- EXERCISE REQUIREMENTS -
Going line by line through the entries below, note each one with "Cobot", then report how many there are and nothing else.
RECORDS SUPPLIED START
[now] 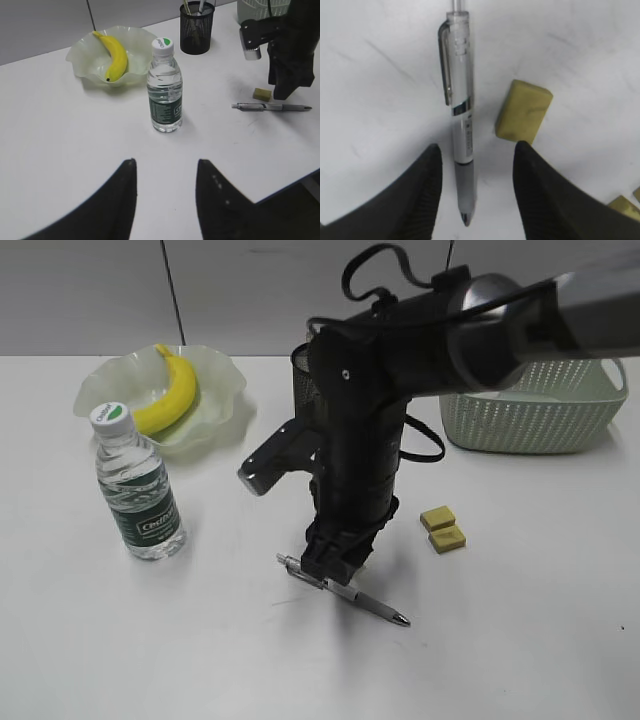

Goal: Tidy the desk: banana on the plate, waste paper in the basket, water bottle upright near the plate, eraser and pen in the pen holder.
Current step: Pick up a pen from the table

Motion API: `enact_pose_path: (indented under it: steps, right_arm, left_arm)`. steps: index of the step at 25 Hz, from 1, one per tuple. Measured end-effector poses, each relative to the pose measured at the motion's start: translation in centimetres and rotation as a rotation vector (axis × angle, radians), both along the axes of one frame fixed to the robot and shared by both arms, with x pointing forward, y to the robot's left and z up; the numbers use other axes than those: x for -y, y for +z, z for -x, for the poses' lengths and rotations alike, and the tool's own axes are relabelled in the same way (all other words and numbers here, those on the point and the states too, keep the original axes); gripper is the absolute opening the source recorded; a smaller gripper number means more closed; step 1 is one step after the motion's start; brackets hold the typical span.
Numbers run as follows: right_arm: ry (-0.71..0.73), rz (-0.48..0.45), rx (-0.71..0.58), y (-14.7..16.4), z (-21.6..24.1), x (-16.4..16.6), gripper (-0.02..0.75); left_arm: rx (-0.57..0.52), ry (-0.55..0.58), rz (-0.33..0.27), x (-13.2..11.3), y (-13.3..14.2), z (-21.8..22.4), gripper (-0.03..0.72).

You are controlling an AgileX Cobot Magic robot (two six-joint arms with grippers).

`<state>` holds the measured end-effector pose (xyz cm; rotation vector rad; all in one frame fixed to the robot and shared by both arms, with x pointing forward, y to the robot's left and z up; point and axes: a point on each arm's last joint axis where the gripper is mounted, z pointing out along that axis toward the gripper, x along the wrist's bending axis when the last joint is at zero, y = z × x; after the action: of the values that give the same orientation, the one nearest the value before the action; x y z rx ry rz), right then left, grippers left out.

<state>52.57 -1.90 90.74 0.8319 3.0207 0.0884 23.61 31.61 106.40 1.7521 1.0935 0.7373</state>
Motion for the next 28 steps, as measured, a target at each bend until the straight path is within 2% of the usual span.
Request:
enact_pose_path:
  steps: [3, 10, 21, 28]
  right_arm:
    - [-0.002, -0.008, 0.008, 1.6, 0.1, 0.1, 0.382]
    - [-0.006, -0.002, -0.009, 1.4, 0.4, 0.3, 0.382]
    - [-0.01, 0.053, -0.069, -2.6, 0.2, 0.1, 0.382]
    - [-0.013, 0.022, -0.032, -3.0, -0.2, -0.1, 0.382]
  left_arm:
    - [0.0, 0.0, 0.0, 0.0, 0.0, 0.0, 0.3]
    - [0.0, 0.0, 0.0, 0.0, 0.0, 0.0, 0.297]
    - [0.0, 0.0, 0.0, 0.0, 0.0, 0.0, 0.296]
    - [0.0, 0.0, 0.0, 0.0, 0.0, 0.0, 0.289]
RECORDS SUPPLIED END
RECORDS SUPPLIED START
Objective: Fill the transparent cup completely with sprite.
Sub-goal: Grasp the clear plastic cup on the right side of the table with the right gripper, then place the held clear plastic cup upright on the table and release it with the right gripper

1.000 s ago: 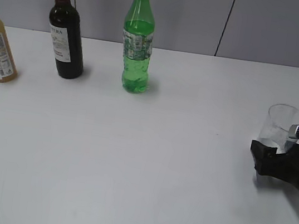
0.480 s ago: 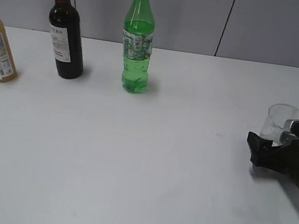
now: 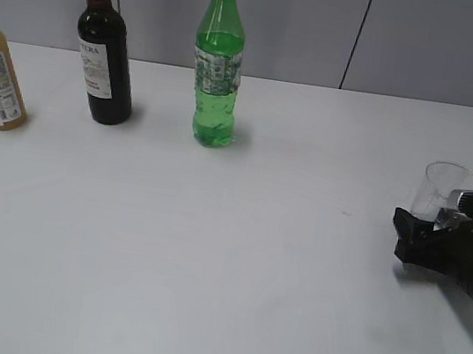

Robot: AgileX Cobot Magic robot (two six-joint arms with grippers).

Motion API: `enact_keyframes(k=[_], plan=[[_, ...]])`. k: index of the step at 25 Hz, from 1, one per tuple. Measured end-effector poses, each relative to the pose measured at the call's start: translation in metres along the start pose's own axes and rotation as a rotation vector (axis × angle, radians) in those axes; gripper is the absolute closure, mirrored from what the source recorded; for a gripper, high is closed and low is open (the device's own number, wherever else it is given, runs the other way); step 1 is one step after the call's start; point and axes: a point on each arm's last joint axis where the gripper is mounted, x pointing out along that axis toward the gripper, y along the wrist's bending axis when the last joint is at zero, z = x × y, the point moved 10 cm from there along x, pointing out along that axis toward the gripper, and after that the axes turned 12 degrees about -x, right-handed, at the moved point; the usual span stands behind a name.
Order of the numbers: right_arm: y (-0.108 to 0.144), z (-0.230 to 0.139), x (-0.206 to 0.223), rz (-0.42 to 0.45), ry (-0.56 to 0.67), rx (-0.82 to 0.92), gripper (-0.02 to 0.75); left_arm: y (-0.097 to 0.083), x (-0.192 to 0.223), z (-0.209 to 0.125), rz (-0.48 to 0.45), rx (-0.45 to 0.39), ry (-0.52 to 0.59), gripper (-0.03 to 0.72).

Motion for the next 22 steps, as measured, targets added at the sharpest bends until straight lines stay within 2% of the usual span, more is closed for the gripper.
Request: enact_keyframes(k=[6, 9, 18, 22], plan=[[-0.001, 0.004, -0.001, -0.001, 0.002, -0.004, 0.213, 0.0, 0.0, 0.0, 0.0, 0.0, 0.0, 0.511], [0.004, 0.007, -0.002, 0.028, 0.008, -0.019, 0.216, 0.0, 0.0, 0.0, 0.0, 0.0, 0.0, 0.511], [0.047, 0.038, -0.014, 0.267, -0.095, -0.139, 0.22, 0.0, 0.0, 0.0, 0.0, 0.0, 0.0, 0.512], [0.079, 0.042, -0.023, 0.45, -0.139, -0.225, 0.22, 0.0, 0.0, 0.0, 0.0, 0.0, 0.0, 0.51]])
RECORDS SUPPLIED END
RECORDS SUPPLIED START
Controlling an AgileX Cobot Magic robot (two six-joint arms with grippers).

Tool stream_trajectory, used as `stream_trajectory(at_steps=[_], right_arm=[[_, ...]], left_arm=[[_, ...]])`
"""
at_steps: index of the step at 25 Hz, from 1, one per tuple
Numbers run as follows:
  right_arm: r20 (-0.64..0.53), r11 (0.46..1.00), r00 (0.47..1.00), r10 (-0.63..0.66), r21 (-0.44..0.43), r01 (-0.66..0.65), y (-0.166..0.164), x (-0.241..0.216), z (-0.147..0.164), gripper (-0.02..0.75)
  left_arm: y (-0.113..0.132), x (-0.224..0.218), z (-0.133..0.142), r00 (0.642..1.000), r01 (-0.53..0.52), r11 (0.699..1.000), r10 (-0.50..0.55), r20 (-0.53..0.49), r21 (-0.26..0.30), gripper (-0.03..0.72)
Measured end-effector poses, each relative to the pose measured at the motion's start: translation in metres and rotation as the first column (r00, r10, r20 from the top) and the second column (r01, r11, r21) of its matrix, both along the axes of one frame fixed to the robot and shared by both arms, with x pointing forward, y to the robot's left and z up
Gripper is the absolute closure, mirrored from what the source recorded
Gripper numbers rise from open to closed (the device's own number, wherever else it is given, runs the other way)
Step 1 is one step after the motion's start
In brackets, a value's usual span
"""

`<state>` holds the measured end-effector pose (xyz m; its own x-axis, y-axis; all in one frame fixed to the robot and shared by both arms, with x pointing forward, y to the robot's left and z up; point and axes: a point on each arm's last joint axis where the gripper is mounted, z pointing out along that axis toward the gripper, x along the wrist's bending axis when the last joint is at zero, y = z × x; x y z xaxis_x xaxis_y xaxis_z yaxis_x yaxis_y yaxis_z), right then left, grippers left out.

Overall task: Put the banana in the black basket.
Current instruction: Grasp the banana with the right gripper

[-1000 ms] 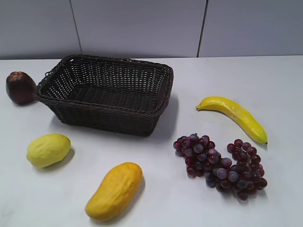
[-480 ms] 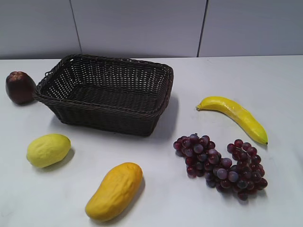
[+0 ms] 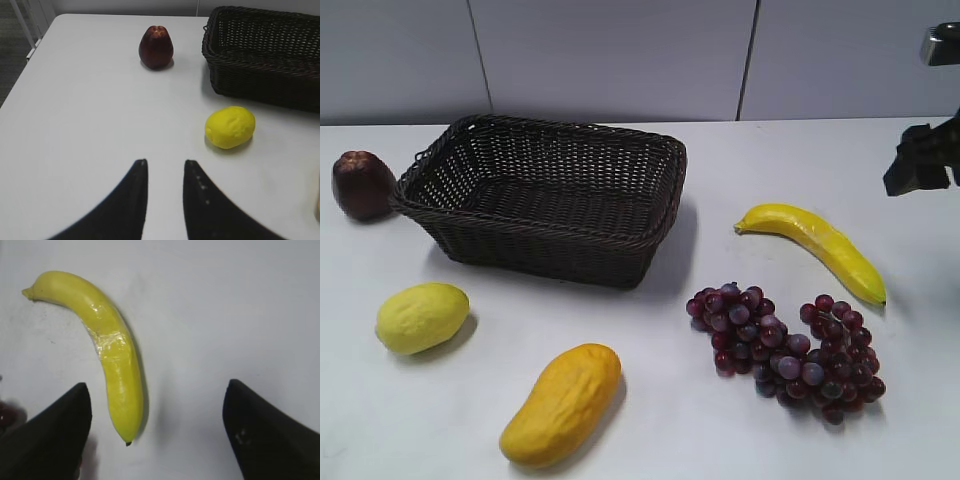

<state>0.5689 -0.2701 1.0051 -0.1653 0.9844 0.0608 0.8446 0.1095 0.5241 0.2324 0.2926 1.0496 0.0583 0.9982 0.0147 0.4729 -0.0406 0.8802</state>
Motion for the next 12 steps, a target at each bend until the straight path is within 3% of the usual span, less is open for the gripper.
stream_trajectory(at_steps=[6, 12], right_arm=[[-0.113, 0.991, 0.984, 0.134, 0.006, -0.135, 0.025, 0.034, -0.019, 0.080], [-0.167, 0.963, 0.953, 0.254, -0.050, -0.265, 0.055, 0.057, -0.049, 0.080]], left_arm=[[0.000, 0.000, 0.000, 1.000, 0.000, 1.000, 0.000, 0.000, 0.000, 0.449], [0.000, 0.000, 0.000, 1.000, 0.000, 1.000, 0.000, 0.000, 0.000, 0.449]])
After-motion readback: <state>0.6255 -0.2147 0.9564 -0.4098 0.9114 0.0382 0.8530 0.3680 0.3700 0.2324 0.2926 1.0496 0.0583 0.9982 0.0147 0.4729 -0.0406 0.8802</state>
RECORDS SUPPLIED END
- RESPONSE TO THIS EXERCISE -
3